# EXERCISE PROMPT
Look through the listing and report every line that has "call" in it.
╭──
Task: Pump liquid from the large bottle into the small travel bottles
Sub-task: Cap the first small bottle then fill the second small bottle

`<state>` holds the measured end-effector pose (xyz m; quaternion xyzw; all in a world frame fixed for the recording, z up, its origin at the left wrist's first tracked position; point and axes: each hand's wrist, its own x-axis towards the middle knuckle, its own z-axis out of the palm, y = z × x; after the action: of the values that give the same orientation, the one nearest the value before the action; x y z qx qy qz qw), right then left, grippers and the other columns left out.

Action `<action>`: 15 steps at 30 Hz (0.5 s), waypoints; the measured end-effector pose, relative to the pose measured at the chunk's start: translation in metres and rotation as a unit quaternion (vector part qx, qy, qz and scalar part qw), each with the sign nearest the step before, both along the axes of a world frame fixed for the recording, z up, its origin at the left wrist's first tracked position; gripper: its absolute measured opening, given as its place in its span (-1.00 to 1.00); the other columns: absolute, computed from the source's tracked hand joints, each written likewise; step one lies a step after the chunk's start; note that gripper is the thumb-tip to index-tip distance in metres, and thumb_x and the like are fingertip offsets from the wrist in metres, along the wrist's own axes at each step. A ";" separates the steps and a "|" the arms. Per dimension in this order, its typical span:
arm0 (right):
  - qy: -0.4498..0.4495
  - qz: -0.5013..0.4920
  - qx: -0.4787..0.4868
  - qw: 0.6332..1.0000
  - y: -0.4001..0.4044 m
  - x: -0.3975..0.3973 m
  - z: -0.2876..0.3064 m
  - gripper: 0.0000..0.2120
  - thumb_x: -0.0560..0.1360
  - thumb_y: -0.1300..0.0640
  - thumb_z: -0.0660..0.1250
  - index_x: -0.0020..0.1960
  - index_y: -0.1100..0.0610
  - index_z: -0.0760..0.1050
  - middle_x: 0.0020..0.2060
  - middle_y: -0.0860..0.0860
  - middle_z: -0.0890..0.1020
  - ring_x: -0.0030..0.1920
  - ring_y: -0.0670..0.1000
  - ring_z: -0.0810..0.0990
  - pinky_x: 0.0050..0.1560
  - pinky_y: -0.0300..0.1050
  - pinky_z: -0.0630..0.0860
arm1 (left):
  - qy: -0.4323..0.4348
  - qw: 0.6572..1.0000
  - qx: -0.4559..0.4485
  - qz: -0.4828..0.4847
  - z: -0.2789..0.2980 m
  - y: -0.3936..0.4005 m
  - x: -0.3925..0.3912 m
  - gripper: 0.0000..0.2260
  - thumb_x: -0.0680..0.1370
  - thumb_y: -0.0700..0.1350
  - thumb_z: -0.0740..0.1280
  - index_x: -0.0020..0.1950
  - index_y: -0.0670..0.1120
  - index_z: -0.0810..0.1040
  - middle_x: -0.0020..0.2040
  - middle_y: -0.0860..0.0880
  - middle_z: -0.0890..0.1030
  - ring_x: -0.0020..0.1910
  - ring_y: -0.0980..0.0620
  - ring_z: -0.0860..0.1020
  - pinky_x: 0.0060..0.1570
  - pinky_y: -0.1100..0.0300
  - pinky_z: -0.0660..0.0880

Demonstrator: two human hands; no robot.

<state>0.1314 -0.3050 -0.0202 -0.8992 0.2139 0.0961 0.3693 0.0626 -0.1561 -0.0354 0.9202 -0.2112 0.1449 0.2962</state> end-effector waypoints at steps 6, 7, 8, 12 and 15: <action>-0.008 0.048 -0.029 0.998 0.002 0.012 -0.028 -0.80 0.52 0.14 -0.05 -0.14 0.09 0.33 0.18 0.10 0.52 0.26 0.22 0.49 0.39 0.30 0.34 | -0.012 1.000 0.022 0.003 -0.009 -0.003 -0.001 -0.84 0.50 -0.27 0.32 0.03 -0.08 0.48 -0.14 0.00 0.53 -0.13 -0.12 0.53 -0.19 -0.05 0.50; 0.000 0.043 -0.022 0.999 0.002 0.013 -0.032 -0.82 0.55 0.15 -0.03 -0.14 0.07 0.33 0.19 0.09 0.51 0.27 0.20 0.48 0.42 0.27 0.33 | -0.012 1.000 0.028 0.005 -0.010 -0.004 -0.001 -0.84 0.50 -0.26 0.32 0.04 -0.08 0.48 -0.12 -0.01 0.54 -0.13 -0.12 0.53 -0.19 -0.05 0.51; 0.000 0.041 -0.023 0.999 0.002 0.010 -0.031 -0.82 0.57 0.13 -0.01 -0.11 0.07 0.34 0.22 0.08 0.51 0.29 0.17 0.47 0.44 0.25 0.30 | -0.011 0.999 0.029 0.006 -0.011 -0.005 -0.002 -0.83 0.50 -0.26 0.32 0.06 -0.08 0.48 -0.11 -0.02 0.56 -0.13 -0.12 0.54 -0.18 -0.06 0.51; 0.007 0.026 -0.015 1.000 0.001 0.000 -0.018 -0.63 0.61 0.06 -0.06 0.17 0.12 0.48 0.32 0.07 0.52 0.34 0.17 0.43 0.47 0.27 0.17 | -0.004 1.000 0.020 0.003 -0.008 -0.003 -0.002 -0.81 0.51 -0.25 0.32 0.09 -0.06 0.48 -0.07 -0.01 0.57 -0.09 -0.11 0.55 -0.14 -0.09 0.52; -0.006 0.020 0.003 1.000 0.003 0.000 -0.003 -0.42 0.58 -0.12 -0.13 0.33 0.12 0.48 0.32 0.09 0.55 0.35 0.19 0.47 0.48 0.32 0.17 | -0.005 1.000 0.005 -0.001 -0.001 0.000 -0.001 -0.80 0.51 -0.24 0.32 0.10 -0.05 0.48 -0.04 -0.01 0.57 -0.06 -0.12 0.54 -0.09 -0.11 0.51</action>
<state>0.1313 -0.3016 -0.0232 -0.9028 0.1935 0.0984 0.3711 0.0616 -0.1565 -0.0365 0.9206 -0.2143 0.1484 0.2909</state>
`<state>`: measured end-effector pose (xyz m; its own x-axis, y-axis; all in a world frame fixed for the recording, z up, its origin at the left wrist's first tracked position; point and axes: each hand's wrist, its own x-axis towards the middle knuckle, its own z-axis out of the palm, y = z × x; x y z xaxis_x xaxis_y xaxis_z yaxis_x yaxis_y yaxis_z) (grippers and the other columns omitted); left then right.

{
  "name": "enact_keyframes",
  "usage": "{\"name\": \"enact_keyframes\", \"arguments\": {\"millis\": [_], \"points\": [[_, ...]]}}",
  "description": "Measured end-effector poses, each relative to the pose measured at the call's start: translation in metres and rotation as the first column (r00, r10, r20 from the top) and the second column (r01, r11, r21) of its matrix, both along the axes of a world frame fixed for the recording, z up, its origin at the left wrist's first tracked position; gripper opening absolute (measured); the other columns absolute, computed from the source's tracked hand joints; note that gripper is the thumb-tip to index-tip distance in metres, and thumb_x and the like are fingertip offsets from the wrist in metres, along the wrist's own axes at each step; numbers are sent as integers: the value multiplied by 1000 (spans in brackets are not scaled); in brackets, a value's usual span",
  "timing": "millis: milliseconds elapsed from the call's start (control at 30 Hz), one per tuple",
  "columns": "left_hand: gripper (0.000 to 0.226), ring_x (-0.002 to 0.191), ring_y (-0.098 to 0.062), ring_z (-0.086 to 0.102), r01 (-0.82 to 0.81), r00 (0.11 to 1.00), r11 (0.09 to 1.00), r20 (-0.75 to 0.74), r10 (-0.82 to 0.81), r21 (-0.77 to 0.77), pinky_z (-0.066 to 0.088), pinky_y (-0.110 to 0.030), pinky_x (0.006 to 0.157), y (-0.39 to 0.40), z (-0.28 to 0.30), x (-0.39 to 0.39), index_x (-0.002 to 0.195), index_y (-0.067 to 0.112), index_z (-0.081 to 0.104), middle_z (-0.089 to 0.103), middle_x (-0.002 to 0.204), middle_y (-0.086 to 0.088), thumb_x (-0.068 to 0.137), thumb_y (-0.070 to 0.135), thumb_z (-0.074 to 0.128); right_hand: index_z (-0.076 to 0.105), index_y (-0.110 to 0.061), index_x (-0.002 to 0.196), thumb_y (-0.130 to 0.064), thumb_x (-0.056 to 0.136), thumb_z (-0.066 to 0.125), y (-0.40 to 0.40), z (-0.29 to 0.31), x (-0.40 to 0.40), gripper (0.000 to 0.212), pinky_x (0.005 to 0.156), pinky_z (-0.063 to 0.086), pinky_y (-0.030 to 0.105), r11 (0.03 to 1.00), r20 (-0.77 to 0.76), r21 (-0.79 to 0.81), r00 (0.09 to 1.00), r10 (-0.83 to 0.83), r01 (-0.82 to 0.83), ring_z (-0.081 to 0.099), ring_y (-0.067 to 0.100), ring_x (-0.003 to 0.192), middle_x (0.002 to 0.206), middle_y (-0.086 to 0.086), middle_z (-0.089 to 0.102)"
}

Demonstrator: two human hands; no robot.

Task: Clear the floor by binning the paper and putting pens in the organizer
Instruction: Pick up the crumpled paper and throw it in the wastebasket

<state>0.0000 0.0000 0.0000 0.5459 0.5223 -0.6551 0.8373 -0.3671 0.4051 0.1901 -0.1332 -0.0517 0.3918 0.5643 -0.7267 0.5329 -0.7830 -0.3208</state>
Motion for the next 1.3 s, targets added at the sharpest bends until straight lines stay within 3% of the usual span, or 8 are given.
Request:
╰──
# TASK RESPONSE
  "description": "Measured end-effector poses, each relative to the pose measured at the call's start: translation in metres and rotation as the first column (r00, r10, r20 from the top) and the second column (r01, r11, r21) of its matrix, both along the axes of a world frame fixed for the recording, z up, its origin at the left wrist's first tracked position; gripper opening absolute (measured); the other columns absolute, computed from the source's tracked hand joints; note that gripper is the thumb-tip to index-tip distance in metres, and thumb_x and the like are fingertip offsets from the wrist in metres, along the wrist's own axes at each step; numbers are sent as integers: the value multiplied by 1000 (spans in brackets are not scaled); in brackets, a value's usual span",
  "timing": "millis: milliseconds elapsed from the call's start (control at 30 Hz), one per tuple",

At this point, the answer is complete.